As far as your attorney goes, get a new one. Someone who understands/knows construction & contract law.


----------



## DPCII (Mar 14, 2010)

griz said:


> *I do not believe you can just cancel a contract because things aren't going your way.* Perhaps a sit down with thw owners & discuss how you can reasonably finish the job to their expectations. If you come to an agreement PUT IT IN WRITING & everybody sign.
> 
> As far as your attorney goes, get a new one. Someone who understands/knows construction & contract law.


If you have a termination for convenience clause you can. Why contractors and customers alike to not insist on one is beyond my comprehension.


----------



## katoman (Apr 26, 2009)

Already lots of good advice here. Bottom line is you lost control of the site and the HO. As the general that's your job.

So, live and learn, hope it turns out ok for you. My approach is always that my clients best interests come first. That means you need to be on top of everything, all the time.

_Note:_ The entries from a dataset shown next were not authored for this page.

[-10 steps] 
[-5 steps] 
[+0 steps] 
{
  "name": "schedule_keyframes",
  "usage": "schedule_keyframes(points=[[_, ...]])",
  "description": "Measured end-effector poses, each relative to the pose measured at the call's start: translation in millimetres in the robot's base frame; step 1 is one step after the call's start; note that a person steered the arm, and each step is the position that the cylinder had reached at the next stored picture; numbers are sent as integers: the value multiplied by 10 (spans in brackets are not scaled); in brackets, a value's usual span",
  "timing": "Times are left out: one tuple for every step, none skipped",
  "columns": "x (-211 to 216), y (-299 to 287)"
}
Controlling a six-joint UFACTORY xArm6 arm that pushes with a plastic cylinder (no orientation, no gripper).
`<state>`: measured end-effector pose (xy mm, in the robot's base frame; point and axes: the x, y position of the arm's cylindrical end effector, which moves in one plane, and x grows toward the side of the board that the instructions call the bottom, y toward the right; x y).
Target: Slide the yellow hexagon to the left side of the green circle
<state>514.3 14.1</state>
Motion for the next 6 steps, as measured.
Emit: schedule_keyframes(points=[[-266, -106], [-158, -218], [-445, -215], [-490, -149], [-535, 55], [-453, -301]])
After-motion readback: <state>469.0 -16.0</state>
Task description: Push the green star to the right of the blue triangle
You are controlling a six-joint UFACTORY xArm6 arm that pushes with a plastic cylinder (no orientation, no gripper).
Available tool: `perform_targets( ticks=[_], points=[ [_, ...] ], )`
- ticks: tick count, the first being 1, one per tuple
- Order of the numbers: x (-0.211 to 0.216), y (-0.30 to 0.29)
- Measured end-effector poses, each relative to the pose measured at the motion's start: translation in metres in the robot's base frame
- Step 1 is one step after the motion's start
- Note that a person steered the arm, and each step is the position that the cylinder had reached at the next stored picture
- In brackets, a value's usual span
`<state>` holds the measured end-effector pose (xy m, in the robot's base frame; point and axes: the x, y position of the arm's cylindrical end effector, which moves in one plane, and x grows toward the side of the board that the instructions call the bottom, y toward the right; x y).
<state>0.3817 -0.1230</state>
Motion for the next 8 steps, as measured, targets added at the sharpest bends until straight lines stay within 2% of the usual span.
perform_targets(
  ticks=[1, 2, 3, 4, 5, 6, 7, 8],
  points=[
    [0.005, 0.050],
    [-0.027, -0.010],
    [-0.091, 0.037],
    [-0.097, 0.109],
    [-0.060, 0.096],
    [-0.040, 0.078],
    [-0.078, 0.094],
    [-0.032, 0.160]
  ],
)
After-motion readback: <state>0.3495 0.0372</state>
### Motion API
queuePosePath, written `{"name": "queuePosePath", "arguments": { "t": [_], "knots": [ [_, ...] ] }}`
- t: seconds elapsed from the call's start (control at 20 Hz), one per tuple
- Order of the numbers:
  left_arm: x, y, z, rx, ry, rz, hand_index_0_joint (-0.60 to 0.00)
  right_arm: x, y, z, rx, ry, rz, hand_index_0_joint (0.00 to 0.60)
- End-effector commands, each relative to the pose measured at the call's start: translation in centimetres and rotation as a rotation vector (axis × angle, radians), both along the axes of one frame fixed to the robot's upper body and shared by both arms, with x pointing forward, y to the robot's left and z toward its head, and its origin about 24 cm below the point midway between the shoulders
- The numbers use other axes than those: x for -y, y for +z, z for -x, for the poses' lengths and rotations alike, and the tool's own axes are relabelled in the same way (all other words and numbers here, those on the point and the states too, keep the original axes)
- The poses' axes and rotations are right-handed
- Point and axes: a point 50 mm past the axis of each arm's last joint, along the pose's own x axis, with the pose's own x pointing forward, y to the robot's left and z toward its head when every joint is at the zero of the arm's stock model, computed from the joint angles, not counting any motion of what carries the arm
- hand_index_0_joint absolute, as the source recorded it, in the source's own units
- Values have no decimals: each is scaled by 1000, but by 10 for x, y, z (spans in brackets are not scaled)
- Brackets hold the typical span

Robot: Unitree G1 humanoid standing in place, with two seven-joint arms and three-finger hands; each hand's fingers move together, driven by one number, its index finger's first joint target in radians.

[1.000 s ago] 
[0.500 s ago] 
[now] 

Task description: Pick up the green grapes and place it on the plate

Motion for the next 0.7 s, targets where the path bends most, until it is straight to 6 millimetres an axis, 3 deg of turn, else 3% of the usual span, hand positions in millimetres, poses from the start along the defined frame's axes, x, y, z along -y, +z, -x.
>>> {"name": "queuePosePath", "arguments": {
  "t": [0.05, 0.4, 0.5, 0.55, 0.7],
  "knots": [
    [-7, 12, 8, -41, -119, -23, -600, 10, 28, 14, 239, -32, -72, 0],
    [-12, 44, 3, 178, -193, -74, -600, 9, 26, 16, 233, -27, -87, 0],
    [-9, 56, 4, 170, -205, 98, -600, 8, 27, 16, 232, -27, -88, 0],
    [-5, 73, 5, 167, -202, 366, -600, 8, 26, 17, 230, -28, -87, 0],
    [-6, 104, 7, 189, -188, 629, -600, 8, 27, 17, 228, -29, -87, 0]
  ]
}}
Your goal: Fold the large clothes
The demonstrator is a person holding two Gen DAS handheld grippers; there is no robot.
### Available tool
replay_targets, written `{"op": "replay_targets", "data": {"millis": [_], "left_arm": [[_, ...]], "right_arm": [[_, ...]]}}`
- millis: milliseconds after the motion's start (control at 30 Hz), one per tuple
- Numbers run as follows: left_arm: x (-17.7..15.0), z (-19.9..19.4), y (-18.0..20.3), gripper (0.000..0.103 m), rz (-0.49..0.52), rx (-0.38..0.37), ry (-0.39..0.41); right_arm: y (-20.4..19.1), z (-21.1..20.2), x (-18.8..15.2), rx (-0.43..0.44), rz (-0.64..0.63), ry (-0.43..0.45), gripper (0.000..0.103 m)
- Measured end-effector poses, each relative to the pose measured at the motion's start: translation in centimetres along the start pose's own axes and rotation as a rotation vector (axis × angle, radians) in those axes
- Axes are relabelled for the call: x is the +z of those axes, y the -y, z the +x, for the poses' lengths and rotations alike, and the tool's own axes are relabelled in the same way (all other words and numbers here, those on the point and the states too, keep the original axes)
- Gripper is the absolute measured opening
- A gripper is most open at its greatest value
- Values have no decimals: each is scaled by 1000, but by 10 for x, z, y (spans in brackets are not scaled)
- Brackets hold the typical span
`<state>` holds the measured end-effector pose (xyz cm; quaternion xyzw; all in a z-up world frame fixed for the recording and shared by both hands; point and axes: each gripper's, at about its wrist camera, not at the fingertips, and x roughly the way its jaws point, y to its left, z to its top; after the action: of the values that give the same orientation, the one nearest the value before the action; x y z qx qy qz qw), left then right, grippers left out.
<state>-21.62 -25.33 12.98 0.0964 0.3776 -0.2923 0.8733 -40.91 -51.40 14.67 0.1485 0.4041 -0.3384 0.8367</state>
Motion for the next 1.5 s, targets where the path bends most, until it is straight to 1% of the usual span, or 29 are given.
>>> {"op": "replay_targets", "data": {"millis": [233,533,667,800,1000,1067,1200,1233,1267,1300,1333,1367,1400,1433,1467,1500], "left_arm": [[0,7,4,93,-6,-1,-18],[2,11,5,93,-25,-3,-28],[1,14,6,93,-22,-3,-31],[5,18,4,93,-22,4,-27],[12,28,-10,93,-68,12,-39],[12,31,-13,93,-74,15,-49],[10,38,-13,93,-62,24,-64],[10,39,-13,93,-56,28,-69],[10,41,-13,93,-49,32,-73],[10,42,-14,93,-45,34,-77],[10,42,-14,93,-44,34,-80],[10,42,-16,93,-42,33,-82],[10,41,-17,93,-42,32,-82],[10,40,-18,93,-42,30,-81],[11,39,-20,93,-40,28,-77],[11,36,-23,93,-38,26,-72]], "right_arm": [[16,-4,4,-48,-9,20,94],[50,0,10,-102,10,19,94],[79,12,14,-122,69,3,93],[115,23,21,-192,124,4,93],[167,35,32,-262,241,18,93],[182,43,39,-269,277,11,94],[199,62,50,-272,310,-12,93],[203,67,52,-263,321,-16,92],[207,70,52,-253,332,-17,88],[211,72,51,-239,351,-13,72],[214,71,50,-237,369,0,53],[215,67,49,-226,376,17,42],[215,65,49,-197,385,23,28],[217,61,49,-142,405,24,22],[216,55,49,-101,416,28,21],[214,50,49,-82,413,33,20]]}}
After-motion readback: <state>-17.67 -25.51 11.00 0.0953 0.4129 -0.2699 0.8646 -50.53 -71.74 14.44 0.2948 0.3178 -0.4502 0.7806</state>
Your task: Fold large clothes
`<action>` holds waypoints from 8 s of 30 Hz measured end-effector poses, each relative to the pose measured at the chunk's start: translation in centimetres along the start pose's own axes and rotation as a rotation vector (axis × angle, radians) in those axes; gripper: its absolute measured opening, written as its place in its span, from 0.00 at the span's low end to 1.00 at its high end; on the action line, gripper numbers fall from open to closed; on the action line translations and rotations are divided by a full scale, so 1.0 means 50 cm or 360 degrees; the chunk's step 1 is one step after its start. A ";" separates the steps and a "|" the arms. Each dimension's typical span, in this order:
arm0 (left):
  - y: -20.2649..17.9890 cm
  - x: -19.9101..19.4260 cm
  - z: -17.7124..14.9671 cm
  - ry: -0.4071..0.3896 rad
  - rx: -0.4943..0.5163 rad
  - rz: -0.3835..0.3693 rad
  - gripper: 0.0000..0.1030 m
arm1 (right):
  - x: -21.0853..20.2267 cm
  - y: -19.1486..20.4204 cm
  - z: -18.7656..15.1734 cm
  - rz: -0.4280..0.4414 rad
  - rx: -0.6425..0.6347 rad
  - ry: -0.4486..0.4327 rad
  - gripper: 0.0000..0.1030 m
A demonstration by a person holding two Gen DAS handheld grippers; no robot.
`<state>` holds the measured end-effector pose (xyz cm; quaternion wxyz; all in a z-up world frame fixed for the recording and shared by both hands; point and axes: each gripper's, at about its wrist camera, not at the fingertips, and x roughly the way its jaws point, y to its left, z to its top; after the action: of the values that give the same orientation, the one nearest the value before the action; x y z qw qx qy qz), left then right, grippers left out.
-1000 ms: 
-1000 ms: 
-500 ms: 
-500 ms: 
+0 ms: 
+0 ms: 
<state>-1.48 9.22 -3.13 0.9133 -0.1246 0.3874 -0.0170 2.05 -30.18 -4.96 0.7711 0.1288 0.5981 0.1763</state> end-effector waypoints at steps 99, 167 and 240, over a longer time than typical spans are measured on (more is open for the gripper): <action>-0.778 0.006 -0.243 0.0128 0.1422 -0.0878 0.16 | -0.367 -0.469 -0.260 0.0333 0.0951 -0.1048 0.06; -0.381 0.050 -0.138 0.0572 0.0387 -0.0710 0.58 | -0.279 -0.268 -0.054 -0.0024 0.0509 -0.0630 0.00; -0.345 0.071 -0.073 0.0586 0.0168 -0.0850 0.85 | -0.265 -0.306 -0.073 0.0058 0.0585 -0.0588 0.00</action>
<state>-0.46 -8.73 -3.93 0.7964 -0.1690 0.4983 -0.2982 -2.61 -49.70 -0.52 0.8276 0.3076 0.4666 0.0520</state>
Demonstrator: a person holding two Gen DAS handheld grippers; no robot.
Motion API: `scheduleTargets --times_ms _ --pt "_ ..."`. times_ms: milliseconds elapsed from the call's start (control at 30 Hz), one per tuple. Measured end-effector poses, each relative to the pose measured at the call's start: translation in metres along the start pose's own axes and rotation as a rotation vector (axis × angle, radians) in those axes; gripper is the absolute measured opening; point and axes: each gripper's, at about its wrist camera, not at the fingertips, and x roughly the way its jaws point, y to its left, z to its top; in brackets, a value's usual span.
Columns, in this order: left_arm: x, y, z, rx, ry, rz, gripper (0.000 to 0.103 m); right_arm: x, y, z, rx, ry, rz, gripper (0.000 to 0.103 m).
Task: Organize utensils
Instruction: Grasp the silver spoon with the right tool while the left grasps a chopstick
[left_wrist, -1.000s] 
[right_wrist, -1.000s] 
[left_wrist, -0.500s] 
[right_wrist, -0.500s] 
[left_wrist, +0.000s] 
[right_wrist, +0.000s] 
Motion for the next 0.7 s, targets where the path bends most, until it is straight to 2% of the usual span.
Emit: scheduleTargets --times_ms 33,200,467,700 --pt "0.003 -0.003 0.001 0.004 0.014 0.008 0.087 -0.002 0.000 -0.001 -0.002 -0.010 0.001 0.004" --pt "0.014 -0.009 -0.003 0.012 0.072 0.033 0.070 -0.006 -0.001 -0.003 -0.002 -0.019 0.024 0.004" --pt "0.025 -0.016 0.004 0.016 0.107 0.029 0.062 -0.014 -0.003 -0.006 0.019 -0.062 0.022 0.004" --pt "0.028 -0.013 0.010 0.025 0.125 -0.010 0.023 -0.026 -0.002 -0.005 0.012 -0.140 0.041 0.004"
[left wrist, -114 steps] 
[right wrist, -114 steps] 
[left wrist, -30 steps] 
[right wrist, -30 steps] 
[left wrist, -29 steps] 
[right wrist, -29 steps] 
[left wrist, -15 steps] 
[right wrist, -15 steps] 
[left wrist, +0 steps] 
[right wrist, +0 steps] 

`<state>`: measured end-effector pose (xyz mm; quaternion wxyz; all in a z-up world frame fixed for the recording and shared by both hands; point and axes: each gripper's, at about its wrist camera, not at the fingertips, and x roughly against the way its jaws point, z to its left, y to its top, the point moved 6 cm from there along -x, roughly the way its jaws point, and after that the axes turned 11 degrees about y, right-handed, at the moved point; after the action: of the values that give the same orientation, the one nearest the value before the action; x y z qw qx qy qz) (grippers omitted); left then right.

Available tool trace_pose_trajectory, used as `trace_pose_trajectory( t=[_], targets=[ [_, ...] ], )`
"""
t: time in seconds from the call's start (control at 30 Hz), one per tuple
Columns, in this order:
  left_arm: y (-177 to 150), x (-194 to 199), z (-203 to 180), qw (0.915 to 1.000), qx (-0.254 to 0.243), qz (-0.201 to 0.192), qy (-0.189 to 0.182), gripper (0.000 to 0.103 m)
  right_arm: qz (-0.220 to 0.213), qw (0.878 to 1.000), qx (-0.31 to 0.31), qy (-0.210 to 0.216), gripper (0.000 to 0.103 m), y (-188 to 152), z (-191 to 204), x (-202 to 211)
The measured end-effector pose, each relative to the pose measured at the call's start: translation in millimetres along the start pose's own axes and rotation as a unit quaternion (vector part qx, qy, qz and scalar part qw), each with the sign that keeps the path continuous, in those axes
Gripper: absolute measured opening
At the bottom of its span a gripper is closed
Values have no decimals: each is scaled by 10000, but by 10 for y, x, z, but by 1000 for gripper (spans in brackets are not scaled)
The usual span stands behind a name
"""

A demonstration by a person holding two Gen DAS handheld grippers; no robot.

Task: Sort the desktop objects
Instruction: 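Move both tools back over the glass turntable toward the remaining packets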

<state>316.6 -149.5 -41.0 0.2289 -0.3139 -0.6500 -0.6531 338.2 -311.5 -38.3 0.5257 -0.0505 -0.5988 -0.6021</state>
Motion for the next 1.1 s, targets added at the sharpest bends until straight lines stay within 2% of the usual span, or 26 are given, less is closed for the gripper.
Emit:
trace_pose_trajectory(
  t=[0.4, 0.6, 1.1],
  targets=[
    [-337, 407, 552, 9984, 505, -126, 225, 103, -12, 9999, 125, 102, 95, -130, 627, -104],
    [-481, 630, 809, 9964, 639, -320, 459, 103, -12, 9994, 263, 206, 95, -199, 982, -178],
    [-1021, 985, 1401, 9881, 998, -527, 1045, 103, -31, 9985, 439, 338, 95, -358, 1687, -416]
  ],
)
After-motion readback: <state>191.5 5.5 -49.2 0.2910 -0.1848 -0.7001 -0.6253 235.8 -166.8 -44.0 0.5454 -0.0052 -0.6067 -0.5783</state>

That's what they hire us for.


----------



## dprimc (Mar 13, 2009)

I think the biggest lesson here is that once one thing goes wrong, you can bet the customer is going to be looking for others.

I'd sure look a lot closer at everything after seeing a broken chair and a ceiling with lines.

Getting the chair and the ceiling fixed is great, but what is going to stay with the client is the fact that the ceiling had lines even after trying to fix it, and the chair was broken to begin with. 

Granted, stuff happens. Sometimes you can do everything right and something still goes wrong. You do your best to fix it, but you have to know that clients impression may be damaged, and that, unlike a chair, cannot just be repaired or replaced for a few hundred bucks. 

I guess I don't understand how you can walk away 'canceling the contract' if the ceiling still isn't fixed???? Did your contract state that you will try twice and if it isn't right then you're done and get payment or that you will substitute some free casing work for a low quality ceiling repair?

Fix the issues or get someone in who can. Walking away is a cop out and will ruin any chance of repairing the contractor/client relationship you already severely damaged.


----------



## keoni1978 (Mar 24, 2009)

The work is not absolute garbage. Ive tried to work things out with the HO but the husband is being extremely difficult. They wont give me a chance to fix the imperfections, instead they want it done all over again even the perfect part of the ceiling. I do not wish to just walk away but the husband wants to argue about everything.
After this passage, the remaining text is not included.